**Task description**
What is needed is an exact copy of the lines from the line holding "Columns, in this" through the end of the material, with no other lines and no pictures.

------------------------------------------------------------

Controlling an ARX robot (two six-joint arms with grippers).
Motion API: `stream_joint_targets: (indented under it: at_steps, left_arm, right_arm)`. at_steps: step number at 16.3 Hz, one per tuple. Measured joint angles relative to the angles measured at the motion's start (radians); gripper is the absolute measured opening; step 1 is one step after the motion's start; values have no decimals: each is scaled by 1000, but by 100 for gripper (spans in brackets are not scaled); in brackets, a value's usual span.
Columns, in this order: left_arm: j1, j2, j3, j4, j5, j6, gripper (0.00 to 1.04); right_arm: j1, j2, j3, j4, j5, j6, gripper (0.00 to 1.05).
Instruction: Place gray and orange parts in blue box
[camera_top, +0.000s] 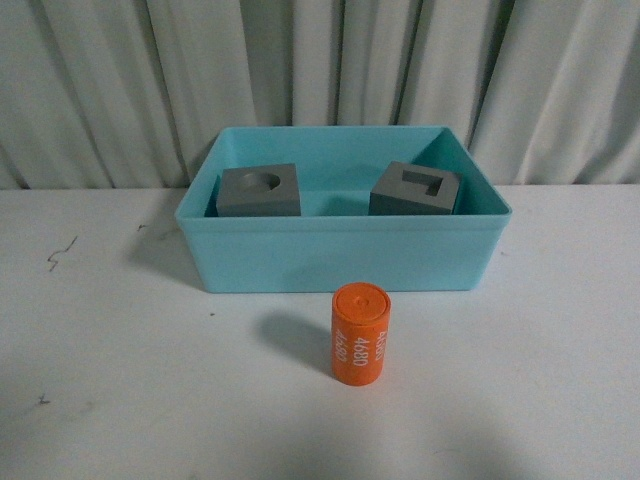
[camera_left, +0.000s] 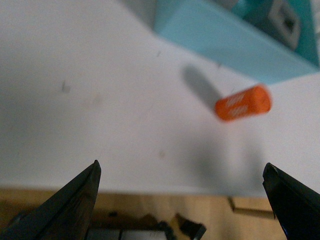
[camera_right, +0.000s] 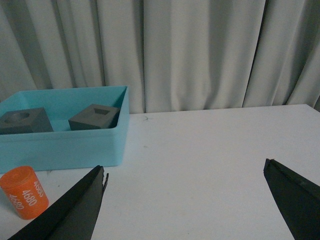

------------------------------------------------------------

**Expected answer**
Columns, in this order: left_arm: j1, j2, j3, j4, j5, j6, gripper (0.00 to 1.04); right_arm: j1, j2, j3, j4, j5, j6, gripper (0.00 to 1.05).
Instruction: Place gray and orange parts in blue box
[camera_top, +0.000s] 
[camera_left, +0.000s] 
[camera_right, +0.000s] 

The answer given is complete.